Essas fantasias, portanto, quando baseadas na ciência, ou seja, na realidade, constituem o sonho dos ricos e afortunados. Os benefícios do saber e do conhecimento não foram equitativamente distribuídos, nem mesmo nas nações ricas. Vivemos num mundo de desigualdade e diversidade. Mundo esse que está dividido, grosso modo, em três espécies de nações: aquelas em que as pessoas gastam rios de dinheiro para não aumentar de peso, aquelas em que as pessoas comem para viver e aquelas cuja população não sabe de onde virá a próxima refeição. Essas diferenças são acompanhadas de acentuados contrastes nas taxas de doença e expectativa de vida. As pessoas das nações ricas preocupam-se com a velhice, que cada vez se prolonga mais. Fazem exercícios para manter a forma, controlam o colesterol, ocupam o seu tempo com a televisão, o telefone e os jogos e consolam-se com eufemismos do género «os anos dourados» e a «terceira idade». Ser «jovem» é bom, ser «velho» é degradante e problemático. Enquanto isso, as pessoas de países pobres tentam manter-se vivas — não precisam de se preocupar com o colesterol nem com o entupimento das artérias, em parte pela dieta frugal, em parte por morrerem cedo. Procuram assegurar uma velhice tranquila, se lá chegarem, por meio de montes de filhos, que crescerão com um desejável sentimento de obrigação filial.

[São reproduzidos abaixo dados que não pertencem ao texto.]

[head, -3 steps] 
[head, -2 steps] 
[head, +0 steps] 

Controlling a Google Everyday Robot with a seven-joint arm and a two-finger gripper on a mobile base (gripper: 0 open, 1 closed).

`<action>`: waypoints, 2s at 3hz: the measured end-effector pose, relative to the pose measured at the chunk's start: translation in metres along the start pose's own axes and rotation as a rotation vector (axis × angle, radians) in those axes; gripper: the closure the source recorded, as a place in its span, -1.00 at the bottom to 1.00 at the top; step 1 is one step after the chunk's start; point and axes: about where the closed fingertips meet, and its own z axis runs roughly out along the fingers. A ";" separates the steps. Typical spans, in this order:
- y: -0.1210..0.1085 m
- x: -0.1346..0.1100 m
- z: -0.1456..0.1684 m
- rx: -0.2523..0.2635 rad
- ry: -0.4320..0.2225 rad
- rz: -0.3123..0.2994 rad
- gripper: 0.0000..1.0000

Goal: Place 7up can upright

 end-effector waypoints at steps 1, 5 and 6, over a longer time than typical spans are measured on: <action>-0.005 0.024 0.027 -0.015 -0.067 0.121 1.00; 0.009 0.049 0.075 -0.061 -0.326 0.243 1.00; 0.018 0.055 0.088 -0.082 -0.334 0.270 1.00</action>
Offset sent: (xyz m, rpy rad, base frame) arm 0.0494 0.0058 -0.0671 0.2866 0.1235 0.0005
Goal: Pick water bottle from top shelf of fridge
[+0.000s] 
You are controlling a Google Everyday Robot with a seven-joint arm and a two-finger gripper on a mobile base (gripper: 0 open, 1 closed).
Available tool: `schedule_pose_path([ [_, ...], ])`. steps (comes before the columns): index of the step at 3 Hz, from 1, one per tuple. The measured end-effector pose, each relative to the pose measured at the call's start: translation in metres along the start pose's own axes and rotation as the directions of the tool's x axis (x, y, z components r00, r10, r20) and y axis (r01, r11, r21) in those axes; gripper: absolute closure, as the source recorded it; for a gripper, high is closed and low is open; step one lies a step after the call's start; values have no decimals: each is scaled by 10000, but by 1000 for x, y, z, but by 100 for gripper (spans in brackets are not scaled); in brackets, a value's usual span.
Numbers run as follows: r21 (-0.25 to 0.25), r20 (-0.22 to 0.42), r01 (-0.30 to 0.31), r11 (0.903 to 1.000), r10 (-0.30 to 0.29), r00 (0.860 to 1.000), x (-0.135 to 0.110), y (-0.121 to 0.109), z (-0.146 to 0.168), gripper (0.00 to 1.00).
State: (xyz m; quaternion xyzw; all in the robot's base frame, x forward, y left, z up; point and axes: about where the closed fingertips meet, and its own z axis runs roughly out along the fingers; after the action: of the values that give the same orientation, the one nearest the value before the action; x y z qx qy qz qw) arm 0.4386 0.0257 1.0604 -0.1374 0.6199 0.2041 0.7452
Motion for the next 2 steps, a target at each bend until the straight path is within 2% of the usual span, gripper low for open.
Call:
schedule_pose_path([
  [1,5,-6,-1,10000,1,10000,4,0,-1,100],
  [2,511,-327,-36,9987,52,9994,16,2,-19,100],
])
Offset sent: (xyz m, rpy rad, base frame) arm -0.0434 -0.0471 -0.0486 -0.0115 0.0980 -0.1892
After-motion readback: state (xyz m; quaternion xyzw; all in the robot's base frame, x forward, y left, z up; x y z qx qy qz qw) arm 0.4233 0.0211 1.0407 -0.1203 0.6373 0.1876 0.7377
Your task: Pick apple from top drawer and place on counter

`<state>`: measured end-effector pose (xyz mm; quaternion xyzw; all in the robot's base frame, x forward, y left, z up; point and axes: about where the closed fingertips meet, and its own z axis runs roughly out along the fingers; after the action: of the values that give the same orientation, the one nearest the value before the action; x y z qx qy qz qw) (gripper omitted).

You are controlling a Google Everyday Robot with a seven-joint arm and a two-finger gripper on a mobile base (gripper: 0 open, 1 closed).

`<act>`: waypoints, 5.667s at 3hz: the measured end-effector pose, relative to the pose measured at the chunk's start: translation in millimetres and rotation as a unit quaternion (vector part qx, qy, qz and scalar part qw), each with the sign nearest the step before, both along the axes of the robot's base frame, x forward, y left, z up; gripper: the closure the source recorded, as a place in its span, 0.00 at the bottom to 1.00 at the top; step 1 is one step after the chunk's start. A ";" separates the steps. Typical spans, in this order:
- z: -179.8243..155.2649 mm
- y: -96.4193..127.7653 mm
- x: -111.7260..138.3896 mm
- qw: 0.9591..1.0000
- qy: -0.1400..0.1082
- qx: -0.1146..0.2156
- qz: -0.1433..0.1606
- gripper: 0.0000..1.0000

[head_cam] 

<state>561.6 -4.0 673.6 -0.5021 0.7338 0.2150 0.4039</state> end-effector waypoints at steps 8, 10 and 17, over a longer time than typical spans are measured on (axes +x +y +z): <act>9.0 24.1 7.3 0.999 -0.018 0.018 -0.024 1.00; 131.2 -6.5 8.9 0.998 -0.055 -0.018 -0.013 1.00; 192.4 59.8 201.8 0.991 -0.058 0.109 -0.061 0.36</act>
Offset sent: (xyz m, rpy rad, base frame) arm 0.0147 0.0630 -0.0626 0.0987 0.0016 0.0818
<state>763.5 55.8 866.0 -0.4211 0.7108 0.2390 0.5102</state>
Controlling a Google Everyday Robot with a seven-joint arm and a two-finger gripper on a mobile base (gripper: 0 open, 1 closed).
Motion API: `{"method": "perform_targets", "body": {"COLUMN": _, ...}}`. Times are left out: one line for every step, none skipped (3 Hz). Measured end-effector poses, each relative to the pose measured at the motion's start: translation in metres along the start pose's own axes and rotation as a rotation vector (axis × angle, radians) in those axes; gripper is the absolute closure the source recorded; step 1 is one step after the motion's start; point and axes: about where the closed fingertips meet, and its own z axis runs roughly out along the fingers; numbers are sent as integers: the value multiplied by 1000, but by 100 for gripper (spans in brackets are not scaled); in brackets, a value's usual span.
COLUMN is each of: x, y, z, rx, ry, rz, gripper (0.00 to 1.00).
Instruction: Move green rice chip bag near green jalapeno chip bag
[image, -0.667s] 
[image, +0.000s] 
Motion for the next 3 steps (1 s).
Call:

A antiga divisão do mundo em dois blocos de poder, Leste e Oeste, já não existe. Hoje, o grande desafio e ameaça é o abismo em matéria de riqueza e saúde que separa ricos e pobres. Esse abismo é frequentemente descrito em termos de Norte e Sul, porque a divisão é geográfica; embora uma indicação mais correcta fosse a de o Ocidente e o Resto, porque a divisão também é histórica. Esse é o maior problema e o maior perigo com que se defronta o mundo do terceiro milénio.